The institution received its name from Hon. Seymour Straight, of Hudson, Ohio, in grateful acknowledgment of his liberal gifts and wise counsel. Mr. Straight is still the President of the Board of Trustees.
Stone Hall, with the ground upon which it stands, is a fine monument to the considerate generosity of Mrs. Valeria G. Stone, of Malden, Mass. It is a dormitory for the girls, and the home of the President and most of the teachers. Here, too, are the kitchen and the cool and spacious dining room.
The general housekeeping is under the supervision of an efficient matron, and an experienced and competent preceptress teaches the girls how to care for their rooms and their health, and trains them in the manners of a refined, Christian home. In a word, the whole management of Stone Hall, with the constant inculcation of the principles of good breeding by precept and example, is an impressive object-lesson to the students of what constitutes the ideal Christian family.
Whitin Hall, a dormitory for boys, is a memorial of the generosity of Hon. Seymour Straight and the late John C. Whitin, of Massachusetts. This is under the charge of an accomplished matron.
BEACH INSTITUTE.
Beach Institute is located at Savannah, Ga.; Miss M. L. Graham, Principal.

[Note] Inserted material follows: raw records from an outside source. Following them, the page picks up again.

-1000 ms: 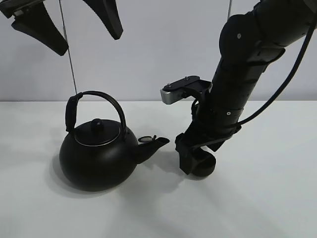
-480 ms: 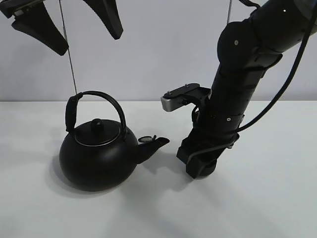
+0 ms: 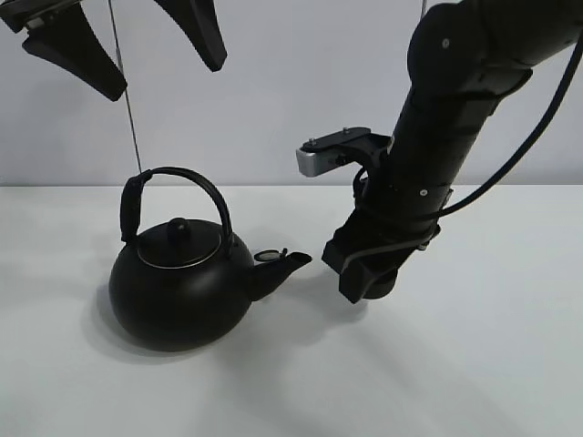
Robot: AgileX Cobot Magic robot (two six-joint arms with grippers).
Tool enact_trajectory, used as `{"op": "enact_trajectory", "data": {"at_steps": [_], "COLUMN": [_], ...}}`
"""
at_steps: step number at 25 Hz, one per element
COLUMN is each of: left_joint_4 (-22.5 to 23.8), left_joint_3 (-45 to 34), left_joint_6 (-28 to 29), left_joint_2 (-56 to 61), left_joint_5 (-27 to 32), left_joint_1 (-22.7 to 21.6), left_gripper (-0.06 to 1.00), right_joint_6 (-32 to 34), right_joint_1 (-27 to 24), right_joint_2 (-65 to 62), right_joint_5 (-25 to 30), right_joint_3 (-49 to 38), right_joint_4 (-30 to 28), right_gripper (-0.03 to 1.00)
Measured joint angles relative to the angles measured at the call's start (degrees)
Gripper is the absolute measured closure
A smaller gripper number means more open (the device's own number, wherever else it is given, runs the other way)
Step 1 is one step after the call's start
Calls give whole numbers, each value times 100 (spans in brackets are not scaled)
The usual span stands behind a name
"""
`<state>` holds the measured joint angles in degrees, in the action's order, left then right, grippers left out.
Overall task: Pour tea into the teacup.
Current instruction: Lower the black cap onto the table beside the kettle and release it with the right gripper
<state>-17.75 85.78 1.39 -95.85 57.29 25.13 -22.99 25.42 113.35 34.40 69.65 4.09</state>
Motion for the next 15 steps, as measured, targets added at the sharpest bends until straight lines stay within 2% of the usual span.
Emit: {"op": "enact_trajectory", "data": {"at_steps": [6,10,15], "left_joint_4": [0,0,0], "left_joint_3": [0,0,0], "left_joint_6": [0,0,0], "left_joint_2": [0,0,0], "left_joint_5": [-5,-5,-7], "left_joint_1": [0,0,0], "left_gripper": [25,25,25], "right_joint_6": [-284,-316,-232], "right_joint_1": [223,537,578], "right_joint_2": [-119,-113,88], "right_joint_5": [350,354,314], "right_joint_3": [142,142,142], "right_joint_4": [166,117,63], "right_gripper": [57,57,57]}}
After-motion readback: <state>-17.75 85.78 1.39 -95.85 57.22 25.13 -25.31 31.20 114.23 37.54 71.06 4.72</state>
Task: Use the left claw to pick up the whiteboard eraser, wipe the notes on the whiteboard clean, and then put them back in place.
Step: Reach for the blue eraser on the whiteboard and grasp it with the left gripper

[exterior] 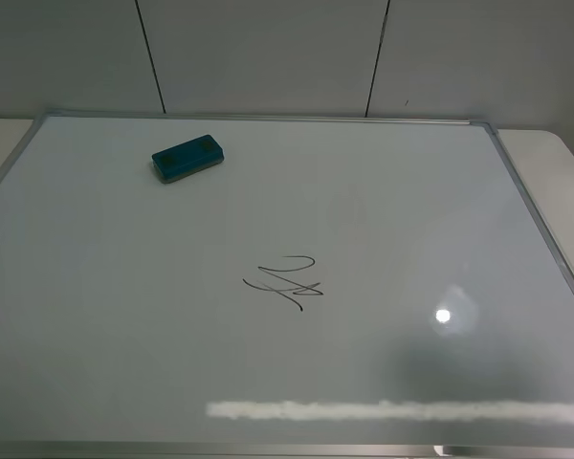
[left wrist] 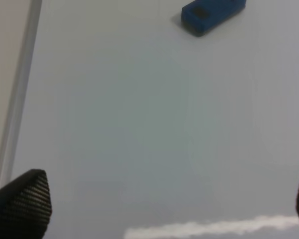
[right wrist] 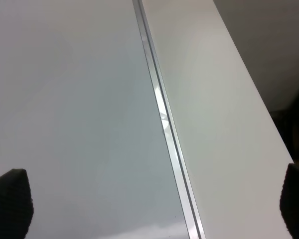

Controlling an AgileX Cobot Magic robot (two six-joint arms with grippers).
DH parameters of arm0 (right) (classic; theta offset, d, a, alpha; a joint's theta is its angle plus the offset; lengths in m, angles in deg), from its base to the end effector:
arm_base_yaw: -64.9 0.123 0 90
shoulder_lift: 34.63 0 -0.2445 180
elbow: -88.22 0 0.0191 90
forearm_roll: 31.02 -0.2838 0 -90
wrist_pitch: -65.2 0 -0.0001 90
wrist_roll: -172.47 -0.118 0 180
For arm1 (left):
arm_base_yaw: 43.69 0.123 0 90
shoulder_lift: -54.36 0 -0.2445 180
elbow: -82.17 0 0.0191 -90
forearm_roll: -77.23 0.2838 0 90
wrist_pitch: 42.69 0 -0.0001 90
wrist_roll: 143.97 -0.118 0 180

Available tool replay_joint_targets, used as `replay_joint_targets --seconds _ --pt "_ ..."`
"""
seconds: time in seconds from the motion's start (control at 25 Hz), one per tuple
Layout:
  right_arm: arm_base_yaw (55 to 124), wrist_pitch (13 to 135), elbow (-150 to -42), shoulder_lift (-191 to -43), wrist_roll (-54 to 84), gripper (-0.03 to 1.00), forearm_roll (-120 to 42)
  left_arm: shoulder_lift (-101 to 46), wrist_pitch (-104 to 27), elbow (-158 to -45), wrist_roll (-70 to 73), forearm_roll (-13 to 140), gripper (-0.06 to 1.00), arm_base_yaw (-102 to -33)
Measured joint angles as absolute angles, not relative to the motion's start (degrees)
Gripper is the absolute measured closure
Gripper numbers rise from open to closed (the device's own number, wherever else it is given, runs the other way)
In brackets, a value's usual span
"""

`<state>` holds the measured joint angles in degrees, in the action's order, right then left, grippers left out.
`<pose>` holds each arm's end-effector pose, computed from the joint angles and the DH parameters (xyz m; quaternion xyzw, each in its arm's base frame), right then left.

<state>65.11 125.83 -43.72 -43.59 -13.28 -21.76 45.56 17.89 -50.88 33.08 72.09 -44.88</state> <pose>0.0900 -0.0162 0.2779 0.0438 0.8517 -0.0537 0.5195 0.0875 -0.0110 0.2838 0.0325 0.8481 -0.0367 0.5276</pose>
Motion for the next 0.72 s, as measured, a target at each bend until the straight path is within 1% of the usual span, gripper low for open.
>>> replay_joint_targets --seconds 0.72 --pt "65.1 125.8 -43.7 -43.6 -13.3 -0.02 -21.8 45.6 17.9 -50.9 33.2 72.1 -0.05 -44.9"
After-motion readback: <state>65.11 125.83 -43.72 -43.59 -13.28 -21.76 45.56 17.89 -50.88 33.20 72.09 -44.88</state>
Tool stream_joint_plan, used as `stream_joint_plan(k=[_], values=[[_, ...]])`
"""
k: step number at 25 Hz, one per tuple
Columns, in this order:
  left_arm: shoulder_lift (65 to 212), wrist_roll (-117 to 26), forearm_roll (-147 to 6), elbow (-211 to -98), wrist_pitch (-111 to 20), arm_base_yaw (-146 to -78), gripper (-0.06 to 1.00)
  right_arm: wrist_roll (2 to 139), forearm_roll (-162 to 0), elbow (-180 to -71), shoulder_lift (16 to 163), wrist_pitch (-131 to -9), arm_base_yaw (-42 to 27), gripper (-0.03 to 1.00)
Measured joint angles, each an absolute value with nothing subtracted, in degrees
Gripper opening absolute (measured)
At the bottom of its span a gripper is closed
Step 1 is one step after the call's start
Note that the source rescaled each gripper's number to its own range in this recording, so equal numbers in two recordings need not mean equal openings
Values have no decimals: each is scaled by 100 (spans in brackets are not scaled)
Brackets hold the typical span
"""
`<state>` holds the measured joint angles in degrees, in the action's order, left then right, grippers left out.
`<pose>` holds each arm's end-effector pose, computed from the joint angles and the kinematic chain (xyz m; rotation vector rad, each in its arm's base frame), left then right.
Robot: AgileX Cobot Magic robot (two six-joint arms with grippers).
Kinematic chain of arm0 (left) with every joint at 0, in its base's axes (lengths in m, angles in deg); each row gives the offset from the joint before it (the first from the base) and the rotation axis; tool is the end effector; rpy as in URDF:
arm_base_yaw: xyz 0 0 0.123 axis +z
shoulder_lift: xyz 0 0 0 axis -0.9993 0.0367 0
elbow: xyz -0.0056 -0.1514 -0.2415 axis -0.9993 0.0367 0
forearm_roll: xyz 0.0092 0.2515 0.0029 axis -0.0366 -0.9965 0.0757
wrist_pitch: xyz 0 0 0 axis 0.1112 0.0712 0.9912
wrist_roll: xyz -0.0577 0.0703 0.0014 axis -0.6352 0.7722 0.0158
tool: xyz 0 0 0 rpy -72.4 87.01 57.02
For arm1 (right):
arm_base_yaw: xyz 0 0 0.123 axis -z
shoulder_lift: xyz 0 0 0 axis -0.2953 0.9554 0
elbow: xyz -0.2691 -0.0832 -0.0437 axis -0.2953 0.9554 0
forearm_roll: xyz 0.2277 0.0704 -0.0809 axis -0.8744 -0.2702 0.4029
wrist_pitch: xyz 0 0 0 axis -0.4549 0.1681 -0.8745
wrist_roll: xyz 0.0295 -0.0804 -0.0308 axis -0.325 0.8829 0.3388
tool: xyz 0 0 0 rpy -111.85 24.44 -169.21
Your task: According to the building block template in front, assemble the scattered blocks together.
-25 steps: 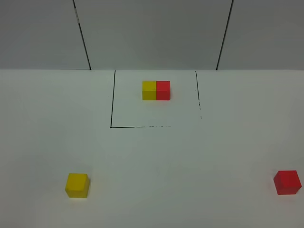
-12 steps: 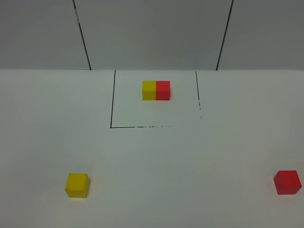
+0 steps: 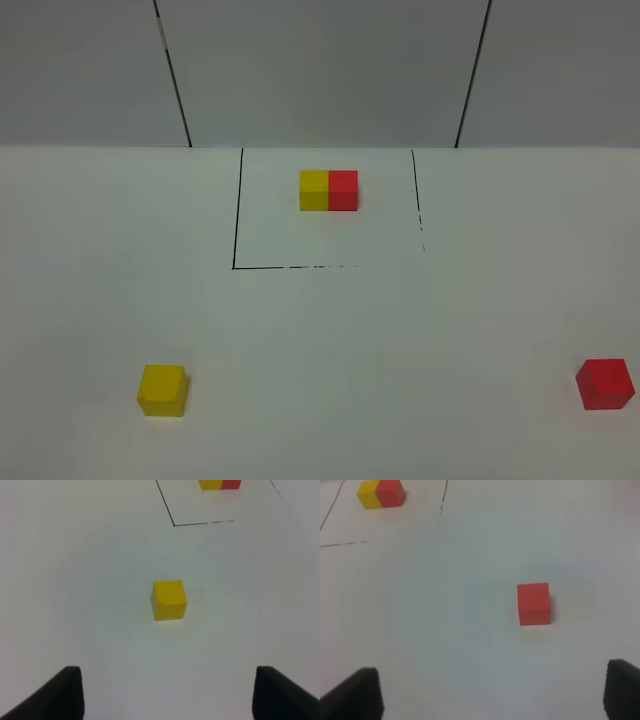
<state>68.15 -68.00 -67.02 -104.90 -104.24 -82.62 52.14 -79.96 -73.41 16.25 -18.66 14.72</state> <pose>-0.0016 -0.0234 0.2840 0.1287 2.0584 -0.1715 -0.0055 0.0096 0.2747 -0.1279 2.0419 0.1276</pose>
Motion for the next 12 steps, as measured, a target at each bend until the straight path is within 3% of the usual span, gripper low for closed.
stream_joint_plan(k=[12], values=[[10231,-7340,-6807,-11191,-10326,-8262,56,5214,-7996,-7341,1625,-1866,1472,76]])
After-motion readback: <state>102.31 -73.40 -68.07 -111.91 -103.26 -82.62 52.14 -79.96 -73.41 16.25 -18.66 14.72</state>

The educational movement which finally took the name "Beach Institute" began thus:
Soon after the surrender of Savannah to General Sherman, educational work for colored people was begun under the direction of an "Educational Commission," organized by Rev. J. W. Alvord and Rev. M. French. The first schools were opened by Rev. W. F. Richardson with the aid of colored teachers in the old slave mart and the Styles building in Yamacraw.